WHAT IS NEEDED:
Give back exactly the stretch of data below from the line holding "A ray from the lens through (109, 133)" through the line holding "The pixel (113, 70)", both ends included, and leave the remaining lines out.

Stored data entries:

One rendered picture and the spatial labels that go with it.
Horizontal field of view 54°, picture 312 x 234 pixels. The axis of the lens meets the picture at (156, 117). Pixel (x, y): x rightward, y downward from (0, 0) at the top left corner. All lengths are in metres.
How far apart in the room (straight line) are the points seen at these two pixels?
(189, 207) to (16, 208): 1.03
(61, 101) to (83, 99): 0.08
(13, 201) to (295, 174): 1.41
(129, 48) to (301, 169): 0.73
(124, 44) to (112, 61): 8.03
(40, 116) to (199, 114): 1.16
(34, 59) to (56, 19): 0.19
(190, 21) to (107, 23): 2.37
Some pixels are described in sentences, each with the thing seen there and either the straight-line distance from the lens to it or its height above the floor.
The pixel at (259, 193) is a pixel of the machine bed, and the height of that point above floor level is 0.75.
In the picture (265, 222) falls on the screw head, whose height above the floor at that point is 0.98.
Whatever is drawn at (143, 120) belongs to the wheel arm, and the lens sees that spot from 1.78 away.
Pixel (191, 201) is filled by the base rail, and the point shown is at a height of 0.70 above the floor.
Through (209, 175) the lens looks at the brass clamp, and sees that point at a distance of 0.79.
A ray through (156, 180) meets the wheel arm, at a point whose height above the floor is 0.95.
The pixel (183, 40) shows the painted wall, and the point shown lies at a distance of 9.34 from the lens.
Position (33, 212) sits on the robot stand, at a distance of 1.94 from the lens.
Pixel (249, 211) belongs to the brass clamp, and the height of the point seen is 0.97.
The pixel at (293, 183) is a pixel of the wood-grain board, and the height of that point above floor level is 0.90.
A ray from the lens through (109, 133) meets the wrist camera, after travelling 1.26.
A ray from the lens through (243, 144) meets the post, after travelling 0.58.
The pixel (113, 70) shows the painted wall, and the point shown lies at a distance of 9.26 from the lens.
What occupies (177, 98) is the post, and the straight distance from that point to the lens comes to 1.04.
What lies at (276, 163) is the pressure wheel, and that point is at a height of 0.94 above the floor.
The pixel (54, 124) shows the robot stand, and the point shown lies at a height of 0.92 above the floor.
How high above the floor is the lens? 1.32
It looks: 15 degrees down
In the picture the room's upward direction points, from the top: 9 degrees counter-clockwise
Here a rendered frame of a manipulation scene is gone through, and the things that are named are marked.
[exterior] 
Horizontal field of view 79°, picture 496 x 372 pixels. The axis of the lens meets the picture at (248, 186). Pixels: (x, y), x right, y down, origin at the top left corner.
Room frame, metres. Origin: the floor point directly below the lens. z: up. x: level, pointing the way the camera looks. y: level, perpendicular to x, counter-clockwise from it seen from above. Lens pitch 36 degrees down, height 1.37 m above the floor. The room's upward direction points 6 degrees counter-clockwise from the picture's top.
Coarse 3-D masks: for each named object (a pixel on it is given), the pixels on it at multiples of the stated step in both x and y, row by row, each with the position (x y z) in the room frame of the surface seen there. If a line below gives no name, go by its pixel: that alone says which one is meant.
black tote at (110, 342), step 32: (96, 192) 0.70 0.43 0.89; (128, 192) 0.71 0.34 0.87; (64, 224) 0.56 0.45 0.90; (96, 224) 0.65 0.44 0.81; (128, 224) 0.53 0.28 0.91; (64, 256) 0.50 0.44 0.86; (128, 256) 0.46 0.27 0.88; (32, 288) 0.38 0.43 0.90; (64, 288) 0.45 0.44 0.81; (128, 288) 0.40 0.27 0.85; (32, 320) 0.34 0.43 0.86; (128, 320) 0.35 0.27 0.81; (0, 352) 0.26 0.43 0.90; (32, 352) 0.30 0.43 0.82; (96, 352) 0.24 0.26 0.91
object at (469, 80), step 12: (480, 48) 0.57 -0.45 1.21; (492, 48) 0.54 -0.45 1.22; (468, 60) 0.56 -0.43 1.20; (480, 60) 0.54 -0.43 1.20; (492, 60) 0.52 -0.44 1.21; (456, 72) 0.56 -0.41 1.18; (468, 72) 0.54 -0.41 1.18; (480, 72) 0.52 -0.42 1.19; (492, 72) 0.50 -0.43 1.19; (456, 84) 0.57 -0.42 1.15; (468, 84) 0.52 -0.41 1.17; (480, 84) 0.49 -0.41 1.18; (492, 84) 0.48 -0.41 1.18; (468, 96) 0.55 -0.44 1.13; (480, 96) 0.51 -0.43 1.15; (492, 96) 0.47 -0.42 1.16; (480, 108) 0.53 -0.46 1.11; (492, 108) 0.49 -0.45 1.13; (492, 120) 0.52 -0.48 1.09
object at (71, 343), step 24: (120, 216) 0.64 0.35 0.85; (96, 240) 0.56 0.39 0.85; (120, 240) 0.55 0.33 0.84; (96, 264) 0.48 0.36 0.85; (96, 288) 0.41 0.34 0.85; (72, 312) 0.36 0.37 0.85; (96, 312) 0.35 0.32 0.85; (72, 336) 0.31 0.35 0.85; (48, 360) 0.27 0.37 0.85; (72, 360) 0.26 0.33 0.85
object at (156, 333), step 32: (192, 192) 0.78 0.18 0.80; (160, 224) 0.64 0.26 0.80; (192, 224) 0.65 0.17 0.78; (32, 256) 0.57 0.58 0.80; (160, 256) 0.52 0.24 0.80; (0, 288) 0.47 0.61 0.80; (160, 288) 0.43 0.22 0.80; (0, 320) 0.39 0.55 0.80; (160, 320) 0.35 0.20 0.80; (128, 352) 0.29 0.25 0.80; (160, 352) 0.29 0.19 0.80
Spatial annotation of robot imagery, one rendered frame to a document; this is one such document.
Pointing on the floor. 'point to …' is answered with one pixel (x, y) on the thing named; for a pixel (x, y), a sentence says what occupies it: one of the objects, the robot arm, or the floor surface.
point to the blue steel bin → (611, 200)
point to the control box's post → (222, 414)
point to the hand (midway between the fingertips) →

RESPONSE TO THIS EXERCISE:
A ray from the lens through (109, 133) meets the wrist camera, after travelling 1.26.
A ray from the lens through (243, 144) meets the post, after travelling 0.58.
The pixel (113, 70) shows the painted wall, and the point shown lies at a distance of 9.26 from the lens.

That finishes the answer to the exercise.